Task instructions
From the entries below, say how many lines carry the word "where", and give nothing but the number.

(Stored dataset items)
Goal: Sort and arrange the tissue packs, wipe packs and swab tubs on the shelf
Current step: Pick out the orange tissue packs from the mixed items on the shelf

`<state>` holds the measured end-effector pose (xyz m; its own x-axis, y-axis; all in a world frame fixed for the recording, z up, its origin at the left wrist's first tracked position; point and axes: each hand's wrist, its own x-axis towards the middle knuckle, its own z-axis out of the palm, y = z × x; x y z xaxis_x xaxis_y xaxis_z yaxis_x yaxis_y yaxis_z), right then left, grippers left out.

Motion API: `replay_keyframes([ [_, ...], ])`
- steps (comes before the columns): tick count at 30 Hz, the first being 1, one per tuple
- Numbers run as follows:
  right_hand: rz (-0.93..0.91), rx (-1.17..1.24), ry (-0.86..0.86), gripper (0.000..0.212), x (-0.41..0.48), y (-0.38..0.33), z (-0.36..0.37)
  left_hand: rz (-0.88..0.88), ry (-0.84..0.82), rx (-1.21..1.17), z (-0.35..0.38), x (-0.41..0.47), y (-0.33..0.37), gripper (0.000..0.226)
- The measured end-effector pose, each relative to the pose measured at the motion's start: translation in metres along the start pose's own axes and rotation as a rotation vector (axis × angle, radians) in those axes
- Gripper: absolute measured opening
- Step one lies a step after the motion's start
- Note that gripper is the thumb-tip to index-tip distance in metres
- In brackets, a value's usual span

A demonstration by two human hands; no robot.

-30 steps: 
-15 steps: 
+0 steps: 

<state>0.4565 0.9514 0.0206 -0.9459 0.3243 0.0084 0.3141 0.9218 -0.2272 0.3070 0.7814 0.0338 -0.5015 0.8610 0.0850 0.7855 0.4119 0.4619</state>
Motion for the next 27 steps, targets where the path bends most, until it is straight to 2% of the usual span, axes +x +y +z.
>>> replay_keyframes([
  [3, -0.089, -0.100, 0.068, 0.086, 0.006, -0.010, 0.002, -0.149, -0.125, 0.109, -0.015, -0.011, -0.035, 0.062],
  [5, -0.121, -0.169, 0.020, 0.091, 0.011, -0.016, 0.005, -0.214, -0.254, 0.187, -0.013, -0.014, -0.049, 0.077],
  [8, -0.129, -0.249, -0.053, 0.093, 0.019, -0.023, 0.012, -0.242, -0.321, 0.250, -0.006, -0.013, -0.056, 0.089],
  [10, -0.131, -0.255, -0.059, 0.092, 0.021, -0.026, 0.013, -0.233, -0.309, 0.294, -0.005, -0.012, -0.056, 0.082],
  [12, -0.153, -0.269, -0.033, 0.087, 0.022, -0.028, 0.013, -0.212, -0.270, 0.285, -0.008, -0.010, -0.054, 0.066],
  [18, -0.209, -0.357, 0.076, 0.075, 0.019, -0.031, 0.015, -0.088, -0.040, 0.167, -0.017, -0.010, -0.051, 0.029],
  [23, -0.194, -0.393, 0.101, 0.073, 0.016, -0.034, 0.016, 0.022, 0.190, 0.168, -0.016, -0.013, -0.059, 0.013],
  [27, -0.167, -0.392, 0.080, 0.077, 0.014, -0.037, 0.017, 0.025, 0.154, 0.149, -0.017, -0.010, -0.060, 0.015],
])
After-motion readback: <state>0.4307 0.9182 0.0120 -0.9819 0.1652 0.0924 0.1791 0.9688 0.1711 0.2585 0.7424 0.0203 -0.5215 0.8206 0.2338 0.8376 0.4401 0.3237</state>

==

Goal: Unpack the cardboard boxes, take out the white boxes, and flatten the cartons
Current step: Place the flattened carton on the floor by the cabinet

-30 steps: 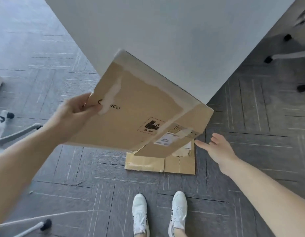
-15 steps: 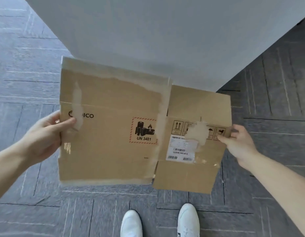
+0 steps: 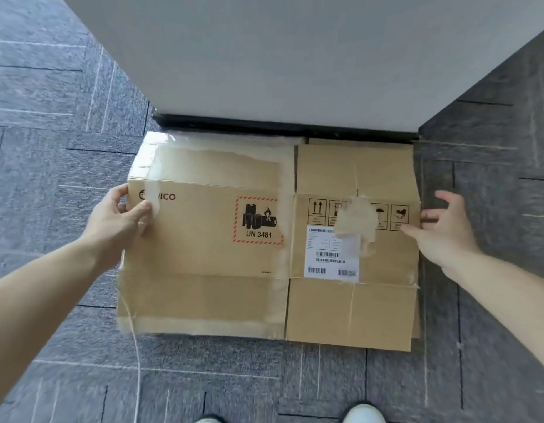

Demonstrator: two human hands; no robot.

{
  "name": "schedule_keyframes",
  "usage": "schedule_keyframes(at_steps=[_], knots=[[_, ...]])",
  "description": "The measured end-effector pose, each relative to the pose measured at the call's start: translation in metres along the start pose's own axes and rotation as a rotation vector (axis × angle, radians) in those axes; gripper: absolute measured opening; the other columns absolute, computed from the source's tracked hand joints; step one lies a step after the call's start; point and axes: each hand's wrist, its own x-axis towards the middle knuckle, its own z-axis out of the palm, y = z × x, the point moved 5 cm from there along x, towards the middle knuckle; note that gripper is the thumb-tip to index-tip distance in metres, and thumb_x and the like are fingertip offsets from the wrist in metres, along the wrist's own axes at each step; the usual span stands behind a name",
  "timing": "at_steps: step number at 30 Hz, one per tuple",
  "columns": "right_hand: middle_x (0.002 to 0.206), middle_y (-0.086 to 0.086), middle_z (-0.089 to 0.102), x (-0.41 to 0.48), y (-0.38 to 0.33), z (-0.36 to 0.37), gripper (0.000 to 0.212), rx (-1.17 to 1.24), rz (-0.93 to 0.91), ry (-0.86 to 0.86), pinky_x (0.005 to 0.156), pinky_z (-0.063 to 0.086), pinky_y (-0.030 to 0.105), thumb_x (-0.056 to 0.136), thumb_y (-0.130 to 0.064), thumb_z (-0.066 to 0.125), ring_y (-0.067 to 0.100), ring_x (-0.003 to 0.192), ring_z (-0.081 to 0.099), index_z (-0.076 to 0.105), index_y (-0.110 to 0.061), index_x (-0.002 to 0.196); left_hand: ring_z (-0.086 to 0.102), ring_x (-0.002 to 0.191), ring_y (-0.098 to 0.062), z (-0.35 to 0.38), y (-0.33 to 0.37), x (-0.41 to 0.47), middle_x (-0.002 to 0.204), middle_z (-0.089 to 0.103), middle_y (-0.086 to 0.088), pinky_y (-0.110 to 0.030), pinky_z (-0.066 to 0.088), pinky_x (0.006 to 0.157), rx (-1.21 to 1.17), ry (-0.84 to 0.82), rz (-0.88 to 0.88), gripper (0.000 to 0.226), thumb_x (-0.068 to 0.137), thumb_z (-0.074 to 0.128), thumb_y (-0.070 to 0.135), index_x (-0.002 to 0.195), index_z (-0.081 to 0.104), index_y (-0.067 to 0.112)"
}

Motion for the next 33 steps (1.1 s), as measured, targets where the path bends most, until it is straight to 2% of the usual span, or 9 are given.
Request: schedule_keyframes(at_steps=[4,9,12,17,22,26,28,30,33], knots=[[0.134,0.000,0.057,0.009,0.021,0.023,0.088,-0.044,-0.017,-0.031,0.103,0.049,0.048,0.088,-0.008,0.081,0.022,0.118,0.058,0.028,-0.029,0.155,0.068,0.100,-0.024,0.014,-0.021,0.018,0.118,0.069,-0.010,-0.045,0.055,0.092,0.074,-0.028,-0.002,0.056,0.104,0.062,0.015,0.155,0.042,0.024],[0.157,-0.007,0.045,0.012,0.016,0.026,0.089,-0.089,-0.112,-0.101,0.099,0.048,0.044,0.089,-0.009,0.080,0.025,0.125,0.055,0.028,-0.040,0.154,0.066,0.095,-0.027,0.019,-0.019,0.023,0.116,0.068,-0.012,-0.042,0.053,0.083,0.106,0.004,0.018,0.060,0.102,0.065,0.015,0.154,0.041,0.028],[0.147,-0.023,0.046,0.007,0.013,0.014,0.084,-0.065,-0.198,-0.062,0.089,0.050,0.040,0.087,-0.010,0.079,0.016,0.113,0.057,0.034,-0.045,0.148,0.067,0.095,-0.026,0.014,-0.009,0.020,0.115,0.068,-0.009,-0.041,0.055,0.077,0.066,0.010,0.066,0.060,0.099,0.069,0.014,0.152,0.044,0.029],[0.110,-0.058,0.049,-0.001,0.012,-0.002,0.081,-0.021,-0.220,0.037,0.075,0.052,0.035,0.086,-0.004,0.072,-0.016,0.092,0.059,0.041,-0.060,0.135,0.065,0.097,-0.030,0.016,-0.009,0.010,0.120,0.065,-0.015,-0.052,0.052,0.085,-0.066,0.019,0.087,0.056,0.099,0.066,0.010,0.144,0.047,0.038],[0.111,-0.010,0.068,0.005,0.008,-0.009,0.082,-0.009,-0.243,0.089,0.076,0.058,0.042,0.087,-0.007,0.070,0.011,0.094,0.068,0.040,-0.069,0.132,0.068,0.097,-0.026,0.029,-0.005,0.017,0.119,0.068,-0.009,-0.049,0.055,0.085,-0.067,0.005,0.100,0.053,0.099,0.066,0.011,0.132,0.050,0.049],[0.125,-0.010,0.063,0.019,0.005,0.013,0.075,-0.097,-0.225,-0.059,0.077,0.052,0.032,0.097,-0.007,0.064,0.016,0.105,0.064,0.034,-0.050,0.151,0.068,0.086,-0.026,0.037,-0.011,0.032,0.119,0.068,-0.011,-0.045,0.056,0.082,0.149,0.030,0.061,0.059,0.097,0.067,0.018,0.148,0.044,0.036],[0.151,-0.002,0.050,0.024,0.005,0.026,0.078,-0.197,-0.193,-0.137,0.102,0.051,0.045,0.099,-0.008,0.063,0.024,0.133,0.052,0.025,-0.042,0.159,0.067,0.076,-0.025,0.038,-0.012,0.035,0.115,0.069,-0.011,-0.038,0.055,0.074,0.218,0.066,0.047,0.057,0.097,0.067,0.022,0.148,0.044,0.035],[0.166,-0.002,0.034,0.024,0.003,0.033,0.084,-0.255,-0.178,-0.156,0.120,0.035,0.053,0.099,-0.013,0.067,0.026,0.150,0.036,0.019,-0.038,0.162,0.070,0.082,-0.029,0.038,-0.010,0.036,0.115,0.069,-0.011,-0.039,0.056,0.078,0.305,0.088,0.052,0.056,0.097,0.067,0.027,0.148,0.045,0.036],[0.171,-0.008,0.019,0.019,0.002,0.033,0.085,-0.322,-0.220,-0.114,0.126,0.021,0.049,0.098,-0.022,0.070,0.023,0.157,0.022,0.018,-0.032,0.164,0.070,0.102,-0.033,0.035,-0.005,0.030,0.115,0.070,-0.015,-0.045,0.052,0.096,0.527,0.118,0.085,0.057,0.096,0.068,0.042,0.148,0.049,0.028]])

Output
2